§ EXERCISE OBJECTIVE
Keep every line of the data below that has the string "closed" and present those lines.
**** DATA EXCERPT
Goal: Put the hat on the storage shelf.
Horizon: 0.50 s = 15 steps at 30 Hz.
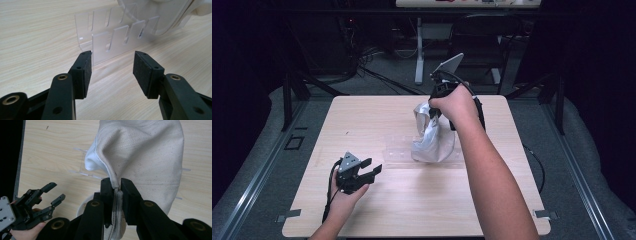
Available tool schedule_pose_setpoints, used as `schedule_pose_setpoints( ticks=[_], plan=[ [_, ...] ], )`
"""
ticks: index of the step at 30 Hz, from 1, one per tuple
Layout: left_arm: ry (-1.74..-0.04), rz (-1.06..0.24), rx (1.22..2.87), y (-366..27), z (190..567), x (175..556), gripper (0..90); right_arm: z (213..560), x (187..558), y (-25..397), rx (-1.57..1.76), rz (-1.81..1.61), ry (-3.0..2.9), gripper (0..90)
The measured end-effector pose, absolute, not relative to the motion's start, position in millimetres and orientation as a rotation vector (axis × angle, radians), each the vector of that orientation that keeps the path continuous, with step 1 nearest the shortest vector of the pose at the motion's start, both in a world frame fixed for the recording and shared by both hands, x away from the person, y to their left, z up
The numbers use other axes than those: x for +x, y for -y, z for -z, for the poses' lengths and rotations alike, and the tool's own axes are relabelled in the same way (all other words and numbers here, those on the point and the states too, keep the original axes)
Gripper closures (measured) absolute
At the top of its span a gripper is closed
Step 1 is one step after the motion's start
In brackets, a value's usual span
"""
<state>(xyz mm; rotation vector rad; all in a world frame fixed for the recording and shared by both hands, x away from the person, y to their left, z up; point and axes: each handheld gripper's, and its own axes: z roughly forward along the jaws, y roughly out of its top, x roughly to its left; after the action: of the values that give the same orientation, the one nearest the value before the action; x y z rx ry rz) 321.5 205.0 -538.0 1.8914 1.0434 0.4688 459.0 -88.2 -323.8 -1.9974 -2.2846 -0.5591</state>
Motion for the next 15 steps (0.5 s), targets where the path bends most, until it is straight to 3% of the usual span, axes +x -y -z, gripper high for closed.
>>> schedule_pose_setpoints(
  ticks=[15],
  plan=[
    [-1.05,-0.483,1.91,-204.9,542.5,322.8,47.7,338.0,451.0,140.3,-1.926,0.756,2.152,80.1]
  ],
)
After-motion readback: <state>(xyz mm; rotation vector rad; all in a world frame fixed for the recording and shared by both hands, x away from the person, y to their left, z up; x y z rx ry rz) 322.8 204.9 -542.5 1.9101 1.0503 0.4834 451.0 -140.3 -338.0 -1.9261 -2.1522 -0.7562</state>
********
§ RESPONSE TO THIS EXERCISE
At the top of its span a gripper is closed
Motion for the next 15 steps (0.5 s), targets where the path bends most, until it is straight to 3% of the usual span, axes +x -y -z, gripper high for closed.

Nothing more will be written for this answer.